On sait la dame radicale, curieuse et grande voyageuse, qui, tel un caméléon, s’inspire de ce qui l’entoure. “J’aime l’idée de stratification et de contamination, explique-t-elle. Au fil du temps et des expériences, je chine, je récupère et j’empile des objets qui finissent par se mettre en relation entre eux.” Cette boulimique de matières a le chic pour ressortir le tout au moment opportun, elle qui décore comme elle cuisine, avec les “ingrédients” à sa disposition. Sa priorité dans ce vaste espace de la Via Tortona, – un ancien quartier industriel milanais, aujourd’hui investi par les créateurs de mode – a été de refaire rapidement le toit qui avait brûlé. En métal, comme les structures du bâtiment qu’il a fallu consolider. “Le vide sous le toit s’est révélé très beau. J’ai voulu le laisser vivre et préserver l’aspect inachevé des murs bruts.”Si la lumière et l’air circulent librement, le bruit de la ville n’y pénètre pas. “C’est un endroit très léger, explique-t-elle encore. Tout y est apaisant, c’est un lieu extraordinaire pour se détacher du travail, pour lâcher prise dans la journée ou pour organiser des rendez-vous qui nécessitent une certaine confidentialité.”
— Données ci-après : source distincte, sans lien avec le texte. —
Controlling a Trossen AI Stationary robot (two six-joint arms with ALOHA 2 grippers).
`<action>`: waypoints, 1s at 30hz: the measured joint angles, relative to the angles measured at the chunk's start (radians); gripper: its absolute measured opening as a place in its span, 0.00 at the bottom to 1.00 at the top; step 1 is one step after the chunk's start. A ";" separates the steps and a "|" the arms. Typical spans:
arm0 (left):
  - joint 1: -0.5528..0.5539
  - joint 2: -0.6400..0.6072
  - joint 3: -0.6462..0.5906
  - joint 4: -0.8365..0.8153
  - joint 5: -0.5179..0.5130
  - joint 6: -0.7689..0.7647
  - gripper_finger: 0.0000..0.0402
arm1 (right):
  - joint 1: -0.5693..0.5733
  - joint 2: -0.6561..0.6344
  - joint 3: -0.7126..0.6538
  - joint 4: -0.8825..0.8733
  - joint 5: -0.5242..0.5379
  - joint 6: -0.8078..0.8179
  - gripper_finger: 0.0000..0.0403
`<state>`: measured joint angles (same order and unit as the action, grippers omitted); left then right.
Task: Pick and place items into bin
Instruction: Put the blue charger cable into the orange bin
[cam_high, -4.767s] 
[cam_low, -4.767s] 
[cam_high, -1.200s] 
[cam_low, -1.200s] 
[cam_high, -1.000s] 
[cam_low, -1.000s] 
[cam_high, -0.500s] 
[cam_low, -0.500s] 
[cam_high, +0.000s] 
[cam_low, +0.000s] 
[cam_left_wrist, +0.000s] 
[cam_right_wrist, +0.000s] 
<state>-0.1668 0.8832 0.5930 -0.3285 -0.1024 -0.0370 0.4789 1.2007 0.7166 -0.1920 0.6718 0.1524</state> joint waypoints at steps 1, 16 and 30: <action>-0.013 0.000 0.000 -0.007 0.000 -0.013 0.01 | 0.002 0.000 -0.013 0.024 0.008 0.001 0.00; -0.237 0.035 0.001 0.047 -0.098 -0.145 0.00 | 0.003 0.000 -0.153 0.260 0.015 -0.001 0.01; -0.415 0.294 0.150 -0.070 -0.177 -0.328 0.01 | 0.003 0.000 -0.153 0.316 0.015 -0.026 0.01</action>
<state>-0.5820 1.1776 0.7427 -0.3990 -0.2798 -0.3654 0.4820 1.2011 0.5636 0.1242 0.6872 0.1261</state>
Paola Navone qui adore la Méditerranée où elle file se ressourcer dès qu’elle le peut, s’est recréé un cocon très aquatique, façon “vacances à la ville” allant jusqu’à planter un “bidongarden”, pour laisser libre cours à la verdure dans le cadre urbain. Ici, les cailloux et galets de la terrasse entrent à l’intérieur de la maison et sont calibrés pour pouvoir marcher “avec des talons que je ne porte pas”, s’amuse-t- elle.
La belle terrasse et l’imposante mezzanine sont à l’image d’une scénographie qui colle à la peau du personnage sachant gérer et vivre la démesure. “L’esthétique de l’imperfection me passionne. On peut raccommoder les choses pour leur donner une seconde chance.” Du mur habillé de pots cassés “ramassés pendant deux ans dans différentes usines” à l’escalier du salon qui a été fabriqué, tel un totem africain, autour d’un arbre provenant d’une forêt qui appartient à sa famille et qui a été travaillé pour que chaque marche “soit dans la bonne direction”, Paola a joué la récupération, le low cost, les éléments détournés. “J’adore les accidents de parcours, l’inattendu, la poutre que l’on ne peut pas déplacer et autour de laquelle il faut tourner : cela stimule l’imagination.” Pour la première fois, assure-t-elle, dans cet espace entre “bidonville et Facteur Cheval” selon ses termes, “le scénario n’était pas écrit d’avance.”